### Exercise
Locate every line below that contains the word "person" and copy it.

### Data block
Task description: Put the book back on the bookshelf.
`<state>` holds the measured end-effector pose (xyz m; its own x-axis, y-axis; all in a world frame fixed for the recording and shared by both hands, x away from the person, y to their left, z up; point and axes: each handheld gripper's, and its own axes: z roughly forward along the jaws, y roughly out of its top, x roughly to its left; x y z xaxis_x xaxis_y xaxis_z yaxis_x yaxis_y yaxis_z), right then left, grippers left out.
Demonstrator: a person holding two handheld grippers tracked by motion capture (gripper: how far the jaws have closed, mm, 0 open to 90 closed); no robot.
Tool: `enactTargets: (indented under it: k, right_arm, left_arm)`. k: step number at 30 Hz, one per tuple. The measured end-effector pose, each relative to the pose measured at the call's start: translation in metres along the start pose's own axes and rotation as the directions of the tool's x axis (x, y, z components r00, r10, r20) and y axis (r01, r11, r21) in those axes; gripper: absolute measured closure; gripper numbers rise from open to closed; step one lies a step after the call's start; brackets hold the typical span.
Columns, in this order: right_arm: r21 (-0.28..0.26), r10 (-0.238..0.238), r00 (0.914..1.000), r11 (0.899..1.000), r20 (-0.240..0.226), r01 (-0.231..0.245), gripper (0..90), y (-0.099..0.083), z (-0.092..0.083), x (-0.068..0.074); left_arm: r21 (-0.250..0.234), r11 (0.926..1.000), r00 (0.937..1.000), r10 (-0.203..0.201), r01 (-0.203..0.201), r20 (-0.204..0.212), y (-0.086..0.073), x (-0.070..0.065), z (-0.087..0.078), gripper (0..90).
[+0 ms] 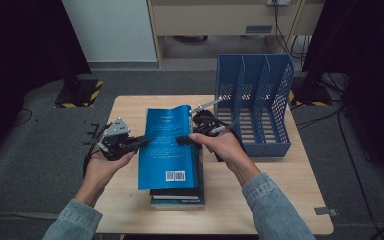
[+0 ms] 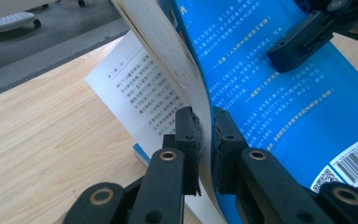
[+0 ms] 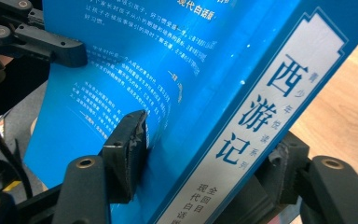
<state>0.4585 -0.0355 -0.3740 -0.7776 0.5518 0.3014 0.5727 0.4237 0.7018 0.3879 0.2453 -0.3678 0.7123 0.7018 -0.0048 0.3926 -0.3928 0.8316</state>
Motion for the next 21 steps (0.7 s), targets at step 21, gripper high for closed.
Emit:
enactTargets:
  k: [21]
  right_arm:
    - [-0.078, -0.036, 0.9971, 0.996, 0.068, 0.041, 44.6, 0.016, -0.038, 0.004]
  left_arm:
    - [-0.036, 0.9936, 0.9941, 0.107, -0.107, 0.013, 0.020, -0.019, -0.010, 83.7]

### Solution to this task
`<state>` holds the measured end-effector pose (xyz m; its own x-axis, y-axis; all in a world frame fixed for the recording and shared by both hands, x away from the person, y to their left, z up; point and axes: each handheld gripper's, and its own axes: z roughly forward along the jaws, y roughly out of its top, x roughly to its left; x y z xaxis_x xaxis_y xaxis_z yaxis_x yaxis_y yaxis_z), right then left, grippers left out.
Demonstrator: a person holding two handheld grippers tracked by motion capture (gripper: how far the jaws have closed, mm, 0 open to 90 closed); no robot.

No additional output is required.